The 2019 Act, which flows from the NALSA judgment, said that gender identity could be self-declared and the process was supposed to be de-medicalised. Now, identity recognition may require medical verification, both by a medical authority or board and feature verification if needed by a District Magistrate. So, here it is becoming a bureaucratic pathologisation process. For instance, this is becoming conditional, and could be open to both kinds of biases.
There is also going to be a reasonable delay, because I don’t believe at the district level, at the state level, across India, we have that amount of core competence where the CMO or his deputy will preside over a committee, and it is not sensitised enough. The 2019 Act provided for a 40-day period for approval (of identity certificates), but here the entire application is going to be based on the discretion of what the committee thinks and what the DM does. They are introducing medical gatekeeping, which was explicitly rejected earlier.
As someone who worked in the public health system, we know the system of an overburdened public health system, you are saddling them with another bureaucratic process. The second most important point is that it narrows who gets recognised.
You touched upon the changes in how the community will be defined, can you elaborate?
The second most important and objectionable point is that it narrows who gets recognised. So, earlier in the 2019 Act, in the rules, it says transgender persons, including trans men, trans women, non-binary identity.
When I was part of the National Council, there was trans-men representation. Now, it has totally dropped trans-masculine (from the definition) and they have conflated the idea of intersex with trans-people.
And now, they are saying it is only Hijra, Kinnar, Jogta or Aravani people (socio-cultural identities). Now, because the communities were not consulted, the government has not realised that the term Aravani is outdated. It was a term used in Tamil Nadu several years ago. They have terms like Thirunangai and Thirunambi now. Because this has been done in a hasty manner, it (definition) does not reflect the terminologies used across other states too … Shiva Shaktis in Andhra and Telangana, Sakhis in Uttar Pradesh. These names are not there, so does it mean that they all get obliterated in the process? Trans men and trans women have become invisible again.
What intent do you see behind these amendments?
The government has talked about bringing strong provisions to ensure targeted delivery of schemes so it reaches the right person. But let us look at the ground reality. When we went to the court in the NALSA matter, we were understood to be socially, economically, politically and educationally backward. Out of the 4.87 lakh transgender persons, based on the 2011 census, only 30,000 odd have got national transgender ID cards. So, where is the targeted delivery of benefits?
I just think that the government wants to ensure that trans people remain a very small minority, so that, you know, even if things are not reaching out to them effectively, they can still say that we have filtered out the undeserving and only kept the deserving.
What will be the community’s next step?
We are still hopeful the government will come to their senses but we are ready to go to court.

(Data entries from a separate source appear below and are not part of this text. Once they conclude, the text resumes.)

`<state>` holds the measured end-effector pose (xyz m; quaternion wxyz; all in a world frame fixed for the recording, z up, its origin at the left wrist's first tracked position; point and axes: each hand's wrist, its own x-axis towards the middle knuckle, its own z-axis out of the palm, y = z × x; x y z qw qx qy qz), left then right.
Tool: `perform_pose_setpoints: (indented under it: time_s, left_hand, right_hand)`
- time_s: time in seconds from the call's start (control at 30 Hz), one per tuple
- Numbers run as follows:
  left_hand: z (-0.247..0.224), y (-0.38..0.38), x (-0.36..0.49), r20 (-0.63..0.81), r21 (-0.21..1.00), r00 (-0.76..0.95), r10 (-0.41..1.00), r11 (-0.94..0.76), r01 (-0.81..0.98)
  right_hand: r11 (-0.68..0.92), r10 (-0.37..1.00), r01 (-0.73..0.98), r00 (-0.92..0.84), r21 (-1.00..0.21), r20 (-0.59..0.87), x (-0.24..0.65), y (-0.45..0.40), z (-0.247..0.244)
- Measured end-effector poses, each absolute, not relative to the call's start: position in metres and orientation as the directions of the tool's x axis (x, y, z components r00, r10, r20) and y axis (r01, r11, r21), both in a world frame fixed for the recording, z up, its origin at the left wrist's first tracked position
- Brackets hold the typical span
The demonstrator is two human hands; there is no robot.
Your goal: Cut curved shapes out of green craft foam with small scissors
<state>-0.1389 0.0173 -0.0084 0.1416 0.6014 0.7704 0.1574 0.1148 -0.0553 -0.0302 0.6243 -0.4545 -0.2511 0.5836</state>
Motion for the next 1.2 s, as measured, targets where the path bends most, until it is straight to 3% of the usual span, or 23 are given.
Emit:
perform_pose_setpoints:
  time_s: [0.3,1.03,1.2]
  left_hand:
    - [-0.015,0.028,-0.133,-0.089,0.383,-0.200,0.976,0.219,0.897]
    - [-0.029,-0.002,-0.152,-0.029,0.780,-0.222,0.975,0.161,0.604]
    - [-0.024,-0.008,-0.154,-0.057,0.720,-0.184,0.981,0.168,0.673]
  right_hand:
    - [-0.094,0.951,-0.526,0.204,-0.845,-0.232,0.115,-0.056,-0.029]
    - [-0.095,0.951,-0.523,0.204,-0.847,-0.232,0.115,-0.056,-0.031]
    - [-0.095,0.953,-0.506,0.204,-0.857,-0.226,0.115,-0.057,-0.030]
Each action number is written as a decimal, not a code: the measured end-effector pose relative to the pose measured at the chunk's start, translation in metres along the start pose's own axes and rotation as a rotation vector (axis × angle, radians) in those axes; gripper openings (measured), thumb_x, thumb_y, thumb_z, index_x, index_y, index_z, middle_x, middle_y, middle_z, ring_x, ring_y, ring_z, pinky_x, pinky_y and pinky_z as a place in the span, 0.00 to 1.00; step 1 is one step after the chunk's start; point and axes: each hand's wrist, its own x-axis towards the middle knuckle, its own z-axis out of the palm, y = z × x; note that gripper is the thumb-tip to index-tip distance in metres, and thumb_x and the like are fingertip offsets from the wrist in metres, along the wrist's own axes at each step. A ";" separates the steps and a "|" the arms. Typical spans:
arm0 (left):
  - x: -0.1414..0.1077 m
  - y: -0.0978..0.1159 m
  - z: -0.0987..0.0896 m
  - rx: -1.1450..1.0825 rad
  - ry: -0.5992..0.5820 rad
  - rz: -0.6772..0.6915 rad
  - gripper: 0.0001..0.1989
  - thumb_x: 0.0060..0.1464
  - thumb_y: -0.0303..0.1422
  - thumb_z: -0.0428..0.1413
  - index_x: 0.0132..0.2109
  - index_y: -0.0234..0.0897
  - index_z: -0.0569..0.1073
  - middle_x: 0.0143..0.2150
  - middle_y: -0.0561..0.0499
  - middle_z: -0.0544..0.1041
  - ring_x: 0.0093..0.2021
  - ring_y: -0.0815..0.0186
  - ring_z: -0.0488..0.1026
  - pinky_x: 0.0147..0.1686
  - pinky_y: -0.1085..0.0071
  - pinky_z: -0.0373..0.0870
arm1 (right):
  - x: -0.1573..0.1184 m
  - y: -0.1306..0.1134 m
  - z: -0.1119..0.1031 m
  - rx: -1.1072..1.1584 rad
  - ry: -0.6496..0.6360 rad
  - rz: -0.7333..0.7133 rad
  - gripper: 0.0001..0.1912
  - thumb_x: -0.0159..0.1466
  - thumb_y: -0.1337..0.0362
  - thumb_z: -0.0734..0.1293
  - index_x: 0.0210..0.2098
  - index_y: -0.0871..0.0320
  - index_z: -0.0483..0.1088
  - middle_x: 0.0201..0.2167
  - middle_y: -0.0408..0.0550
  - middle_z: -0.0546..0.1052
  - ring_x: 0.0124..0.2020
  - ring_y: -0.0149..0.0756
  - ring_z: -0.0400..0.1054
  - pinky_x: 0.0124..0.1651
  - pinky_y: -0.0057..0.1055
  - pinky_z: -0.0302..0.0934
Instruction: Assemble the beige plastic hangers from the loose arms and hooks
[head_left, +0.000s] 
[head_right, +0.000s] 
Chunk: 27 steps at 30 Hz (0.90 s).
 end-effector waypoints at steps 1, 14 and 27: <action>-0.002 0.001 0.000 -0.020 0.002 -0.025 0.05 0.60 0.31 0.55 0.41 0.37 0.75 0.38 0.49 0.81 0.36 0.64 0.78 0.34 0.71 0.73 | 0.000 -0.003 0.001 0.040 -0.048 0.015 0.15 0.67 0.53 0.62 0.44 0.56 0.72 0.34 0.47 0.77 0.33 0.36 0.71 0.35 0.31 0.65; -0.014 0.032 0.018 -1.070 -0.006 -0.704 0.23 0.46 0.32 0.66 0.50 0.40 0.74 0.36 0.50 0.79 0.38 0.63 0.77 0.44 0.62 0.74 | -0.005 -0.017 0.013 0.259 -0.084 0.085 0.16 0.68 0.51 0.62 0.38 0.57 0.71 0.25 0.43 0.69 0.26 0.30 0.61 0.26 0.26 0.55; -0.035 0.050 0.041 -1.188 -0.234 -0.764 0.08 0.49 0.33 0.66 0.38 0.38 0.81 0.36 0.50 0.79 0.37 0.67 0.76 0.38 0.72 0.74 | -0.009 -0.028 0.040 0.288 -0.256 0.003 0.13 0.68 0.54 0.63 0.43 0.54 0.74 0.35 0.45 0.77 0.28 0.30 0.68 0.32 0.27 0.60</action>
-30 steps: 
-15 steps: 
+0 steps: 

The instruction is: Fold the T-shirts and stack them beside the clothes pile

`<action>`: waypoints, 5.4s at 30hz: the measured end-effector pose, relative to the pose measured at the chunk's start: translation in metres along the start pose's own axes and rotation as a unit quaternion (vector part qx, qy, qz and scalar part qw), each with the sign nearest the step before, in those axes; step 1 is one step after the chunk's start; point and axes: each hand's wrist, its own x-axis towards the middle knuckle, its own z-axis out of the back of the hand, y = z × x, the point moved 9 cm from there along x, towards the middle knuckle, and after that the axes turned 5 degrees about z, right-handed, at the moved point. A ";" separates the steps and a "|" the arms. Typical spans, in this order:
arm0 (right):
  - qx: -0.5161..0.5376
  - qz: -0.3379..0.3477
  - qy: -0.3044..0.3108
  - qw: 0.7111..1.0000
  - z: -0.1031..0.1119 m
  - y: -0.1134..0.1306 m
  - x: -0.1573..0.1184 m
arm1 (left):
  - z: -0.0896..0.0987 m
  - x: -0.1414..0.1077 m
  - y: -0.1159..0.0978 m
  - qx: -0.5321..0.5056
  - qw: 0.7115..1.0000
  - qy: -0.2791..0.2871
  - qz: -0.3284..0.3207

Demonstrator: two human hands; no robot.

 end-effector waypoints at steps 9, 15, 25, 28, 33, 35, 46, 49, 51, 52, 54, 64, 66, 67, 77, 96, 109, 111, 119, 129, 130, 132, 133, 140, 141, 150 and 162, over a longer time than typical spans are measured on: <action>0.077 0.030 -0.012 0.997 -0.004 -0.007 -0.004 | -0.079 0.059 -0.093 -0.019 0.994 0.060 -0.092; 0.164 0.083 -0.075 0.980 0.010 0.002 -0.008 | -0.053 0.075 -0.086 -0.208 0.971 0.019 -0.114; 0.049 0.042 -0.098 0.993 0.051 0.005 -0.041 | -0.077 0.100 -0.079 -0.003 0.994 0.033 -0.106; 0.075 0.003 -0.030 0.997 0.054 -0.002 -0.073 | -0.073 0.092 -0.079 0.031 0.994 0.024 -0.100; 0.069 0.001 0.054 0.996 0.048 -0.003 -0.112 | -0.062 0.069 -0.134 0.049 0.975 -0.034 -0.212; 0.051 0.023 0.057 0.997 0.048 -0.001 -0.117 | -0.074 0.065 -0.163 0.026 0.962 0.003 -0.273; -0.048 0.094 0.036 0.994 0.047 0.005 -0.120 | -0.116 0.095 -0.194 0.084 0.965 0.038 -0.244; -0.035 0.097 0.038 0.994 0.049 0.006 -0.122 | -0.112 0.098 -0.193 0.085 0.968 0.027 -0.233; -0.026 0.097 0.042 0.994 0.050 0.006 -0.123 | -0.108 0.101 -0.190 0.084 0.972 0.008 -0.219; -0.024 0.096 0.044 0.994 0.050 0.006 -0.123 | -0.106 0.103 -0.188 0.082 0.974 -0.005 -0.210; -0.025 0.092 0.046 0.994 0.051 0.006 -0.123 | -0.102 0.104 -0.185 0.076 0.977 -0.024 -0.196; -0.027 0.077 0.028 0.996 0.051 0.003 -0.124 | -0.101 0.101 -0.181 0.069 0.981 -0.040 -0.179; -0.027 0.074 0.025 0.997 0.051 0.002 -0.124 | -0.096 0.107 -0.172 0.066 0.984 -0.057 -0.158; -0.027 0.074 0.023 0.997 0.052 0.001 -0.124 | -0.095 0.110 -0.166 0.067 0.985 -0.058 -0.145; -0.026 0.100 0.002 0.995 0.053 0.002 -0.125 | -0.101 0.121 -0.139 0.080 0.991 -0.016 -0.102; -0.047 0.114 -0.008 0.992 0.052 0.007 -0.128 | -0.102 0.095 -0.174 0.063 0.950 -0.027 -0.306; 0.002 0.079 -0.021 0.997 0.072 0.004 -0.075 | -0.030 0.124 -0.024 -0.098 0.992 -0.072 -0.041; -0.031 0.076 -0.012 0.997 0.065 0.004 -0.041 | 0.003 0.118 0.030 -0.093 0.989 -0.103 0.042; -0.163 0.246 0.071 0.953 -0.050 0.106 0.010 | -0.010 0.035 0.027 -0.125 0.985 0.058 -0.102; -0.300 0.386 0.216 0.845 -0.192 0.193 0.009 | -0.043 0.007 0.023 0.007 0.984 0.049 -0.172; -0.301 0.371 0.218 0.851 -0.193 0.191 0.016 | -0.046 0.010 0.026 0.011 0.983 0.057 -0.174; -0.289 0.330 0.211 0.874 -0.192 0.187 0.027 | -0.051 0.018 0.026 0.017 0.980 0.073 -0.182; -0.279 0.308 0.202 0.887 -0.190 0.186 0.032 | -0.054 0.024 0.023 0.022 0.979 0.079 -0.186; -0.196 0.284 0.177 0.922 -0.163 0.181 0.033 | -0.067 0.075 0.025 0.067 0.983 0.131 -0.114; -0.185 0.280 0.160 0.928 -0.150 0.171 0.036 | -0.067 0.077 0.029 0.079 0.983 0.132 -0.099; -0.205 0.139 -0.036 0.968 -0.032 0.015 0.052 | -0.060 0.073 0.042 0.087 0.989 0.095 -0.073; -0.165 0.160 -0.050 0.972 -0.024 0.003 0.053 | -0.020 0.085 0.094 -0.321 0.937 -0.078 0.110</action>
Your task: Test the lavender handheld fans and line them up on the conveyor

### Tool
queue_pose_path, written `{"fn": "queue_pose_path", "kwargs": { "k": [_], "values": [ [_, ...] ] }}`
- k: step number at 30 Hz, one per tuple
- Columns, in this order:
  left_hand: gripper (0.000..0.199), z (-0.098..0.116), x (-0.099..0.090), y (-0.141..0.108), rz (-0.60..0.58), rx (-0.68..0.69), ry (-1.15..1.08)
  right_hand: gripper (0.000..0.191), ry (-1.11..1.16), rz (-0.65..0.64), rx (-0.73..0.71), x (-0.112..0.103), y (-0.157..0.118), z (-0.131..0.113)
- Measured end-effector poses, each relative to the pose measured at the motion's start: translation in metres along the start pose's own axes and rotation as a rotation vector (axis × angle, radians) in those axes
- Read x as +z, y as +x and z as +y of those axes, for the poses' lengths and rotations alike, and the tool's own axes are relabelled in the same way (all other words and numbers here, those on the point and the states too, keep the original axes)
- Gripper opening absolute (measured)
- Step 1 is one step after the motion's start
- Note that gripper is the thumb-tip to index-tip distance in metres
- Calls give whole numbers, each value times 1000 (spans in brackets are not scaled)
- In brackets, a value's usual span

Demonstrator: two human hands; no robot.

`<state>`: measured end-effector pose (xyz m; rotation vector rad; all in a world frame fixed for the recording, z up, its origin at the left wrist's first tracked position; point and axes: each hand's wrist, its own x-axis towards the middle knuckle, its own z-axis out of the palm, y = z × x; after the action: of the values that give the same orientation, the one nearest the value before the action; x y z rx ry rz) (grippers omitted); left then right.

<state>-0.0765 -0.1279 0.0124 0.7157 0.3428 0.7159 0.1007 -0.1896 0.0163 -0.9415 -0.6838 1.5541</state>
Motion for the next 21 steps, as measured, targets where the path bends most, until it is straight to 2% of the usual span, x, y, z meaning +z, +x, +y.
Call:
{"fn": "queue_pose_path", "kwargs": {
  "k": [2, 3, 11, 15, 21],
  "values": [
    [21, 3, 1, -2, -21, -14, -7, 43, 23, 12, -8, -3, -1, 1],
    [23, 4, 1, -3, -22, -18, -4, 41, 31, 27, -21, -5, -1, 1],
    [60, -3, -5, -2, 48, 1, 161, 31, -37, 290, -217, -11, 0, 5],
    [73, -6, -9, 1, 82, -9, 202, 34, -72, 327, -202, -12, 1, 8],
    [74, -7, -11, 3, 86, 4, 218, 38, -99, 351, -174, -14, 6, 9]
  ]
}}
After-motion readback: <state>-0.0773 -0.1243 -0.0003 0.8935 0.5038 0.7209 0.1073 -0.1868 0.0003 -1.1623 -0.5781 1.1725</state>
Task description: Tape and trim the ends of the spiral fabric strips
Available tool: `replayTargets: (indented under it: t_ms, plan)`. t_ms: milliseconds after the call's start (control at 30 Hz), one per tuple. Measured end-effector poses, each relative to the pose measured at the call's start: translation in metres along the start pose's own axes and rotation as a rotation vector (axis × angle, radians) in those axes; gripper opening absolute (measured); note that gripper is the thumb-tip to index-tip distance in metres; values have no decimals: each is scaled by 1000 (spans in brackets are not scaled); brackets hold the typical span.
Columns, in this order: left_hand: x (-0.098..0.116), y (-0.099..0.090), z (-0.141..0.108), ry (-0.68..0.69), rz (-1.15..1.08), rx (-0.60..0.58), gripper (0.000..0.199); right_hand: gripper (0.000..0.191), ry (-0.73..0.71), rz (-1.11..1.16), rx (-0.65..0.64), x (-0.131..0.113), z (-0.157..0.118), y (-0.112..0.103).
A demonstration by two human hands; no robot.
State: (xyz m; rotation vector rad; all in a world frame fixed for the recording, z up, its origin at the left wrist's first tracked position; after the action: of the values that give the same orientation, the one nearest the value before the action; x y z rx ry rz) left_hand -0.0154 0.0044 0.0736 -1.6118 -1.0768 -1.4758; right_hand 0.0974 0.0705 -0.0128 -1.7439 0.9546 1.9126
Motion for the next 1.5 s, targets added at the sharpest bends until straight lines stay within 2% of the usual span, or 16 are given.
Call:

We will also continue protesting this, because, like in the UGC matter, the Supreme Court may take urgent notice of the issue.
How would the daily lives of transgender persons get affected?
The biggest thing I feel is that it is pushing people towards anxiety, pushing people towards abuse, pushing people away from the care that they get, and for a community who is already suffering so much on a day-to-day basis, instead of offering some amount of soothing, it will agitate their conditions further. Now people are actually going to ask you, are you a real transgender or no? See, the implication of it is not only limited to the medical service provider or the trans person, it is also how the general community will review and perceive them tomorrow.